Wednesbury between May 1743 and April 1744

“Elizabeth Lingham, a widow with five children, had her goods spoiled; her spinning wheel (the support of her family) broke, and her parish allowance reduced from 2s 6d. to 1 s 6d. a week.

Valentine Ambersly, collier, had his windows broke twice, his wife, big with c-hild, abused and beat with clubs.

Jos .. Stubs had his windows broke twice, and his wife so frighted that she miscarried.”‘

“James Yeoman of Walsal … came with a mob … and after they had broke all the windows; he took up a stone, and said,

‘Now; by G-, I will kill you.’ He threw it, and struck me on the side of the head. The blood gushed out, and I dropped down immediately.”

“My wife was going to Wednesbury, and a mob met her in the road, and threw her down several times, and abused her sadly.”

These were some of the acts inflicted upon Methodist women during the succession of anti-Methodist riots at Wednesbury and the neighboring towns of Walsall, Darlaston and West Bromwich between May 1743 and .March 1744.

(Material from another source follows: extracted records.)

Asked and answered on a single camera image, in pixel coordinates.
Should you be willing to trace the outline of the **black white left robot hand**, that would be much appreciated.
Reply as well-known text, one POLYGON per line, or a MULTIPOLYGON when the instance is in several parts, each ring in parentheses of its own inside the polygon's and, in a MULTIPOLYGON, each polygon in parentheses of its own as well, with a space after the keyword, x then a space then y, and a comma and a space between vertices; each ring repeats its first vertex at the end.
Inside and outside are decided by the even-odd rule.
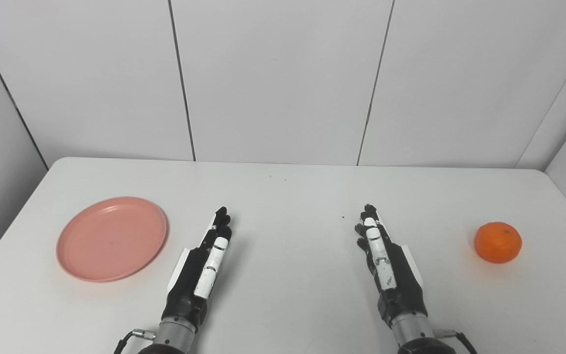
POLYGON ((230 240, 232 230, 229 226, 231 217, 227 207, 220 207, 214 215, 202 242, 198 247, 186 249, 186 255, 181 255, 177 266, 179 273, 174 285, 167 294, 166 306, 161 319, 188 320, 195 331, 199 330, 207 313, 207 300, 195 294, 195 290, 205 269, 205 264, 214 242, 219 237, 230 240))

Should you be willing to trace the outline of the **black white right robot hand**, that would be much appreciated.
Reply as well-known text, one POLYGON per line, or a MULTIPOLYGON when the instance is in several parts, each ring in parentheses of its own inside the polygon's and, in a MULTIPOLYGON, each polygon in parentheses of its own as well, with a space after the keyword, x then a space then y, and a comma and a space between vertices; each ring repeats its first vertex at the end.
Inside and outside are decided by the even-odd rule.
POLYGON ((407 260, 405 249, 391 240, 375 206, 364 206, 355 231, 359 235, 357 245, 364 251, 379 291, 378 307, 382 320, 393 327, 398 316, 428 316, 423 288, 407 260))

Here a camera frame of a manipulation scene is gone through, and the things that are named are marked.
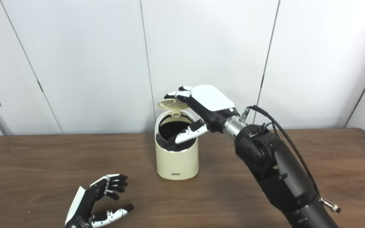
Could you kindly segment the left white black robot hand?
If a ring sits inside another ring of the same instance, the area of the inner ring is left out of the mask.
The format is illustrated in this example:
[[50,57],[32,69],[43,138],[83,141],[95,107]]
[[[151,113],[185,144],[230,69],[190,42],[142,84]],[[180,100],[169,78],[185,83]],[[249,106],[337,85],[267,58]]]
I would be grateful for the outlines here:
[[104,197],[119,200],[117,193],[123,193],[128,177],[122,174],[107,174],[85,189],[80,186],[72,201],[65,220],[65,228],[102,228],[130,213],[134,205],[129,203],[119,209],[92,213],[95,203]]

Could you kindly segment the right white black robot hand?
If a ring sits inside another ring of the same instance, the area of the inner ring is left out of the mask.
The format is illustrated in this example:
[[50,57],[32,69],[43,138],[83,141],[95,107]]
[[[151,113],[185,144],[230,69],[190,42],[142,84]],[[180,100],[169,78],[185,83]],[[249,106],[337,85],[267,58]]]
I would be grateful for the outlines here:
[[170,137],[168,143],[171,145],[197,138],[208,131],[227,134],[234,140],[245,127],[245,123],[240,121],[234,103],[212,85],[198,85],[192,88],[182,86],[178,91],[170,92],[164,98],[176,98],[186,103],[201,117],[201,120]]

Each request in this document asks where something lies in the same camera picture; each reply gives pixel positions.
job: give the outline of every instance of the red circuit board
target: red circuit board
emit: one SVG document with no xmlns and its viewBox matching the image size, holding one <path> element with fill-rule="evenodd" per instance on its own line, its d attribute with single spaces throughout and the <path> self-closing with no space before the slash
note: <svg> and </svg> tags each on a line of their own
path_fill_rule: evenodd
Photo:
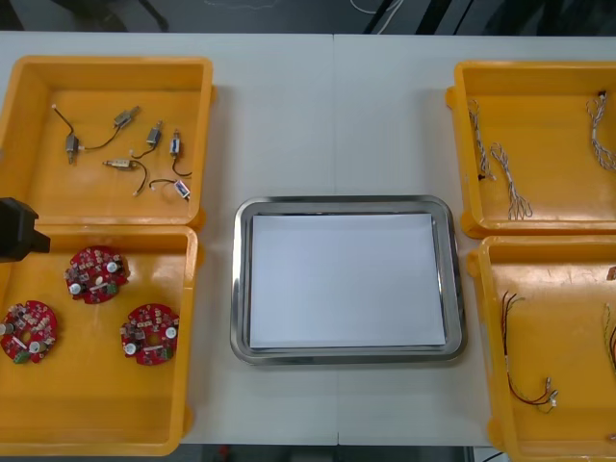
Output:
<svg viewBox="0 0 616 462">
<path fill-rule="evenodd" d="M 18 303 L 9 308 L 9 313 L 2 321 L 11 324 L 14 331 L 5 334 L 0 340 L 4 352 L 16 364 L 43 359 L 56 343 L 58 321 L 51 308 L 35 300 Z M 29 351 L 32 342 L 44 343 L 46 349 L 38 353 Z"/>
<path fill-rule="evenodd" d="M 70 268 L 64 272 L 64 280 L 73 300 L 83 299 L 92 305 L 116 296 L 119 286 L 128 282 L 128 269 L 119 253 L 96 245 L 85 248 L 70 259 Z"/>
<path fill-rule="evenodd" d="M 119 329 L 124 356 L 138 364 L 155 366 L 173 357 L 177 349 L 180 317 L 165 305 L 142 305 L 128 315 Z"/>
</svg>

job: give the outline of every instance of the orange tray
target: orange tray
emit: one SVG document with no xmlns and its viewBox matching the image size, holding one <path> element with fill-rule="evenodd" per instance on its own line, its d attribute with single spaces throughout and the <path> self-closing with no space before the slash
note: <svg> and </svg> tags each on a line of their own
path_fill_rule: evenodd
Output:
<svg viewBox="0 0 616 462">
<path fill-rule="evenodd" d="M 616 172 L 600 167 L 591 146 L 586 102 L 607 90 L 598 139 L 616 150 L 615 63 L 464 62 L 447 91 L 464 199 L 465 232 L 598 234 L 616 232 Z M 479 151 L 468 101 L 476 100 L 479 130 L 497 180 L 479 180 Z M 509 220 L 507 182 L 489 148 L 509 156 L 518 193 L 533 216 Z"/>
<path fill-rule="evenodd" d="M 29 56 L 14 68 L 0 116 L 0 197 L 30 205 L 40 224 L 188 224 L 198 227 L 212 99 L 212 64 L 204 58 Z M 133 121 L 104 148 L 80 151 L 69 165 L 64 150 L 68 127 L 52 111 L 56 104 L 82 144 L 98 145 L 114 132 L 114 118 L 140 106 Z M 161 119 L 157 149 L 141 159 L 150 179 L 176 176 L 169 142 L 180 132 L 177 169 L 191 200 L 171 185 L 133 192 L 142 170 L 102 166 L 143 152 L 149 130 Z"/>
<path fill-rule="evenodd" d="M 59 338 L 39 364 L 0 351 L 0 454 L 164 455 L 190 426 L 186 408 L 197 237 L 185 226 L 40 226 L 49 254 L 0 265 L 3 317 L 27 299 L 48 304 Z M 128 284 L 99 305 L 73 300 L 64 271 L 84 247 L 109 245 L 128 262 Z M 180 315 L 174 358 L 141 366 L 124 357 L 119 328 L 159 302 Z"/>
<path fill-rule="evenodd" d="M 606 276 L 616 264 L 616 237 L 491 237 L 467 263 L 475 279 L 492 444 L 515 462 L 614 460 L 616 443 L 608 435 L 616 433 L 616 372 L 606 335 L 616 321 L 616 281 Z M 505 292 L 525 298 L 509 312 L 508 361 Z M 541 395 L 551 377 L 557 407 L 546 415 L 517 400 L 507 368 L 519 393 L 530 397 Z"/>
</svg>

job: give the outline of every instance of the white table
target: white table
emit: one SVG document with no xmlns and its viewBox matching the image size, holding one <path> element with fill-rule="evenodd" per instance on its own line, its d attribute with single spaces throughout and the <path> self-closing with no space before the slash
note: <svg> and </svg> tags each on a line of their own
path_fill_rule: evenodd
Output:
<svg viewBox="0 0 616 462">
<path fill-rule="evenodd" d="M 475 290 L 443 365 L 255 368 L 229 346 L 233 216 L 291 194 L 434 194 L 462 211 L 444 90 L 467 59 L 616 60 L 613 38 L 0 33 L 0 94 L 26 54 L 202 55 L 215 68 L 187 443 L 488 444 Z M 476 242 L 457 230 L 462 260 Z"/>
</svg>

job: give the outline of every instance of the white paper sheet
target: white paper sheet
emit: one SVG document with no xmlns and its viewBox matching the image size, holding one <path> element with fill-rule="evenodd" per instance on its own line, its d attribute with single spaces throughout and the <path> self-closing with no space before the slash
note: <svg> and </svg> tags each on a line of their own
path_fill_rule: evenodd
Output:
<svg viewBox="0 0 616 462">
<path fill-rule="evenodd" d="M 431 215 L 253 218 L 251 347 L 443 345 Z"/>
</svg>

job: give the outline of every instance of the metal tray
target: metal tray
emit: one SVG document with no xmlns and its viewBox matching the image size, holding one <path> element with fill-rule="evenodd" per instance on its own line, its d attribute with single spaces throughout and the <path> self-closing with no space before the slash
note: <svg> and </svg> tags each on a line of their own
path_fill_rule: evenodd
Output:
<svg viewBox="0 0 616 462">
<path fill-rule="evenodd" d="M 445 343 L 439 346 L 254 348 L 250 346 L 252 218 L 314 215 L 432 215 Z M 314 196 L 250 199 L 238 210 L 233 244 L 231 347 L 254 365 L 445 361 L 466 344 L 464 300 L 451 211 L 431 195 Z"/>
</svg>

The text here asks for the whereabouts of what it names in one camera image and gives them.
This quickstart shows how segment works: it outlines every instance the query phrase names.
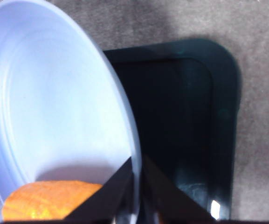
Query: orange food
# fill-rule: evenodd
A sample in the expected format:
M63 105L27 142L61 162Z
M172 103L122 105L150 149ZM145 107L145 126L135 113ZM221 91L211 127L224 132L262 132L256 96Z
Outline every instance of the orange food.
M40 181L14 191L2 209L4 221L63 219L102 187L82 181Z

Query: gray carpet
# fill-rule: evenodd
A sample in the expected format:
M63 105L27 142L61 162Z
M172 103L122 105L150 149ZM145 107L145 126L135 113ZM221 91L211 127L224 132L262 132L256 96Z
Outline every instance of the gray carpet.
M269 0L52 0L102 49L205 37L242 72L232 218L269 220Z

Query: black tray
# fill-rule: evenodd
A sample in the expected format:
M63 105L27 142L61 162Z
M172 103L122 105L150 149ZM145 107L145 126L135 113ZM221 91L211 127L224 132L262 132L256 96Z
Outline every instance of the black tray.
M239 70L202 39L104 52L126 91L142 153L194 201L220 218L231 208Z

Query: plastic tray
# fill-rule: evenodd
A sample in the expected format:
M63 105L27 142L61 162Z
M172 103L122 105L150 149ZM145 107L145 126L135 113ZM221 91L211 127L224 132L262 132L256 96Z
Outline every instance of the plastic tray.
M240 73L220 45L190 39L105 51L147 154L173 183L228 219Z

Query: white plastic bowl
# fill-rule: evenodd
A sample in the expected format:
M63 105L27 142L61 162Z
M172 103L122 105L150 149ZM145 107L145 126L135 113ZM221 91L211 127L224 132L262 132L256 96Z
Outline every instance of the white plastic bowl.
M99 47L43 0L0 3L0 197L37 180L105 183L141 156L134 117Z

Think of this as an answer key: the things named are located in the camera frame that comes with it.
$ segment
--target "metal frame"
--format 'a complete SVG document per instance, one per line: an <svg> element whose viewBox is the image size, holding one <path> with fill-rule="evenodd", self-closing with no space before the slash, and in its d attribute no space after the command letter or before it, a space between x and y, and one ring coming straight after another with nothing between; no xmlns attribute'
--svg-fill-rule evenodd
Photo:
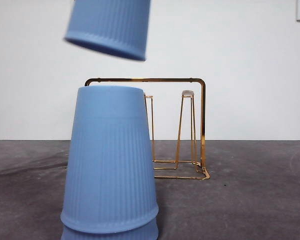
<svg viewBox="0 0 300 240"><path fill-rule="evenodd" d="M156 160L156 151L155 151L154 97L153 96L146 96L146 94L144 94L146 119L148 119L147 99L151 99L152 162L155 163L157 160Z"/></svg>
<svg viewBox="0 0 300 240"><path fill-rule="evenodd" d="M201 131L200 131L200 162L197 162L195 165L199 166L202 171L198 171L196 169L196 172L201 172L204 177L190 177L190 176L155 176L157 179L197 179L197 180L206 180L210 178L209 172L206 168L206 146L205 146L205 125L206 125L206 84L205 82L200 78L90 78L88 79L84 86L89 86L91 83L101 83L101 82L117 82L117 83L199 83L201 85ZM152 111L153 111L153 97L151 98L151 104L152 104ZM192 99L191 104L194 108L194 101ZM152 125L152 146L154 146L154 135L153 135L153 125ZM154 162L160 161L161 163L193 163L193 158L191 157L191 160L156 160L154 155L154 147L152 147L152 153L153 153L153 160Z"/></svg>

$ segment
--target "gray concrete floor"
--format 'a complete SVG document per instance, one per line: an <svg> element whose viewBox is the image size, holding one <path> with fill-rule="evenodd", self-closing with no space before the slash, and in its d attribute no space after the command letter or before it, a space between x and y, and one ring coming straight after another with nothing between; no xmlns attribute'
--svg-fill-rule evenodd
<svg viewBox="0 0 300 240"><path fill-rule="evenodd" d="M0 240L60 239L69 143L0 141ZM300 141L207 141L206 157L209 180L155 180L160 240L300 240Z"/></svg>

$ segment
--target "upside-down cup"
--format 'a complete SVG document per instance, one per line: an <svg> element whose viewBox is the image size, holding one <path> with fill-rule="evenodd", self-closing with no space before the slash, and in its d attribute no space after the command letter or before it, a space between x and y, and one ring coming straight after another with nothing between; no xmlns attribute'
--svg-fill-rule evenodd
<svg viewBox="0 0 300 240"><path fill-rule="evenodd" d="M65 40L98 52L144 61L150 0L76 0Z"/></svg>
<svg viewBox="0 0 300 240"><path fill-rule="evenodd" d="M62 240L157 239L157 214L144 92L126 86L79 88Z"/></svg>

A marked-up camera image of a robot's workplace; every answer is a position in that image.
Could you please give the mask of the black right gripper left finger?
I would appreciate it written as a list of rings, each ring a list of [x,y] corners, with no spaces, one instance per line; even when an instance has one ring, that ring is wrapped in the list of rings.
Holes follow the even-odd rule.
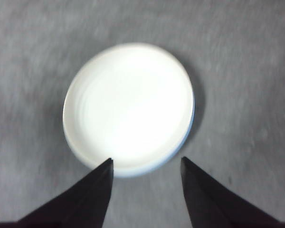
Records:
[[[20,220],[0,222],[0,228],[100,228],[110,201],[113,177],[113,160],[109,158]]]

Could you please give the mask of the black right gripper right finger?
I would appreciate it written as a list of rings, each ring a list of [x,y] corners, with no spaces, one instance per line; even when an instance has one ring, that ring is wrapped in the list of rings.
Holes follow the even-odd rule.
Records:
[[[183,194],[194,228],[285,228],[228,190],[187,157],[181,159]]]

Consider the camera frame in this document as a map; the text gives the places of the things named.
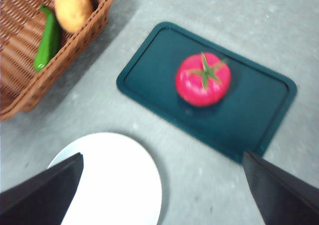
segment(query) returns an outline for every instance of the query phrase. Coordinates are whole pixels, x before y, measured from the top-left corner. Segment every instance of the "brown wicker basket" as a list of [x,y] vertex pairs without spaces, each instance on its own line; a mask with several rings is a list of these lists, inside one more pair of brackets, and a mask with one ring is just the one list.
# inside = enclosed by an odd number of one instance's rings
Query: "brown wicker basket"
[[42,3],[50,0],[1,0],[0,120],[33,109],[88,44],[103,30],[113,0],[92,0],[96,10],[74,34],[62,32],[61,49],[41,72],[33,69],[45,25]]

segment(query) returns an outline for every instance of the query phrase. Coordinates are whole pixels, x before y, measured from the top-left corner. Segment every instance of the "gray table surface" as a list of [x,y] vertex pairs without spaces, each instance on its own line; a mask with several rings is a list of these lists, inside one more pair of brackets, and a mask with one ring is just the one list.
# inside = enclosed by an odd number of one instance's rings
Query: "gray table surface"
[[319,187],[319,0],[116,0],[107,28],[40,104],[1,123],[2,191],[44,170],[73,140],[114,131],[139,141],[159,168],[159,224],[263,224],[239,164],[117,89],[118,74],[161,21],[296,82],[264,157]]

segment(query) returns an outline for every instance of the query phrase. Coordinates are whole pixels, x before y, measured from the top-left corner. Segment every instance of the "white plate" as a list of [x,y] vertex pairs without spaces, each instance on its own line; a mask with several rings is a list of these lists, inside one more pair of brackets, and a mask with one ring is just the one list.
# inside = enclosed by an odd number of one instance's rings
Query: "white plate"
[[77,152],[84,168],[63,225],[157,224],[160,175],[139,143],[117,133],[90,134],[61,150],[49,167]]

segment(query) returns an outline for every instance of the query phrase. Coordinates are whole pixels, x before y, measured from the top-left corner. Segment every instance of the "tomato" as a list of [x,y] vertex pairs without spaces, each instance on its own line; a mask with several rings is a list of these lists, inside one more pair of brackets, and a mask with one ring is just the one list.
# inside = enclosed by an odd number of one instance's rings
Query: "tomato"
[[187,57],[175,77],[178,94],[197,107],[219,102],[226,95],[230,81],[228,65],[208,52]]

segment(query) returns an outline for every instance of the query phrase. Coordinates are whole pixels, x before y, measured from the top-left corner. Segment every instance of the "dark green cutting board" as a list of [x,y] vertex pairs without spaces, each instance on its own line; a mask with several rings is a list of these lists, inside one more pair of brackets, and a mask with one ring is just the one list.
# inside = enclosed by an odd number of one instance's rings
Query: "dark green cutting board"
[[[232,75],[225,98],[206,108],[191,106],[175,89],[181,62],[200,52],[228,58]],[[239,163],[246,150],[264,154],[297,92],[291,79],[170,22],[160,23],[152,30],[118,76],[117,86],[146,108]]]

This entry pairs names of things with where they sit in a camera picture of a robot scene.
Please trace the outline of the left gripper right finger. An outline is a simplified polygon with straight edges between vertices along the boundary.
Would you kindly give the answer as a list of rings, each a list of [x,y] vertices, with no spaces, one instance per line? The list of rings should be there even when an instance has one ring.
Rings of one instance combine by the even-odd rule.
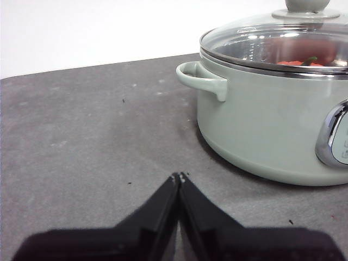
[[[180,222],[197,260],[343,260],[334,240],[301,227],[244,227],[181,172]]]

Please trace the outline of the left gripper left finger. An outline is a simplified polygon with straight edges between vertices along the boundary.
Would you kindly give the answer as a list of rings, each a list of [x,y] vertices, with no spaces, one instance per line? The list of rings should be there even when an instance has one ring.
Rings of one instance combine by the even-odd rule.
[[[162,260],[176,233],[179,175],[109,228],[53,229],[27,237],[14,260]]]

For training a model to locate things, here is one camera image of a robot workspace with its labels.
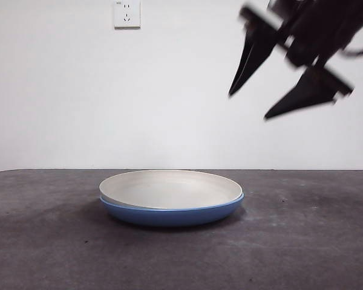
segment electrical socket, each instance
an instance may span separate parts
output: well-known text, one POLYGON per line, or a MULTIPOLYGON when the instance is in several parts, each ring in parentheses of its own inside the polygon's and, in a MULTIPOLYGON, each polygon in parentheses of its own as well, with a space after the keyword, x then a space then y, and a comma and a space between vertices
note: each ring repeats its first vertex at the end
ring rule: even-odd
POLYGON ((114 28, 140 27, 140 0, 116 0, 114 28))

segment table surface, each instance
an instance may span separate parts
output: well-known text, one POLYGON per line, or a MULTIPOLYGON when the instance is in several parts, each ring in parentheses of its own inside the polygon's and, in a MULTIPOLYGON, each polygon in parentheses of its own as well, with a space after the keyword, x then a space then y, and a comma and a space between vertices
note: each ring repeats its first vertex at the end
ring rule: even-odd
POLYGON ((363 171, 201 170, 245 199, 190 228, 109 216, 98 185, 127 171, 0 172, 0 289, 363 289, 363 171))

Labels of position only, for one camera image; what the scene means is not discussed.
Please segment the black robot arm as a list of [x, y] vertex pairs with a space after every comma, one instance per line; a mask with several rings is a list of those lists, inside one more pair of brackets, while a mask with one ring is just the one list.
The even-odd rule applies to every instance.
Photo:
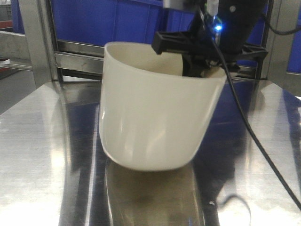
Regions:
[[188, 30], [156, 32], [151, 44], [157, 54], [179, 53], [183, 71], [206, 70], [221, 63], [214, 40], [226, 63], [260, 61], [265, 48], [246, 41], [257, 23], [265, 0], [165, 0], [164, 8], [194, 12]]

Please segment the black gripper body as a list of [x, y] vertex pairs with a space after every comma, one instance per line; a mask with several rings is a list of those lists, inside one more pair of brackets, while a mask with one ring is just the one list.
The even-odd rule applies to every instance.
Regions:
[[219, 44], [221, 31], [221, 20], [203, 13], [201, 7], [197, 7], [189, 26], [193, 52], [185, 55], [186, 71], [204, 71], [222, 66], [222, 61], [212, 44], [213, 40], [217, 45]]

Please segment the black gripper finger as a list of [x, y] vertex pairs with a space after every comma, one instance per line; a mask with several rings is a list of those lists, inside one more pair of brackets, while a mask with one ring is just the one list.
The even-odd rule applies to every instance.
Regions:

Edward Eggington, the Vicar of Wednesbury, was responsible for the riots and has been reviled “as an unscrupulous man, committed, almost to the  point of obsession, to destroy a movement which threatened the cozy complacency of religious life in his parish.”

This verdict is in keeping with the standard Methodist interpretation of the persecutions endured by the early Methodist people who are regarded as having carried “the truth of God into quarters where it was unwel­come; and innocently provoked the hostility of men, who ought rather to repent in sack cloth and ashes.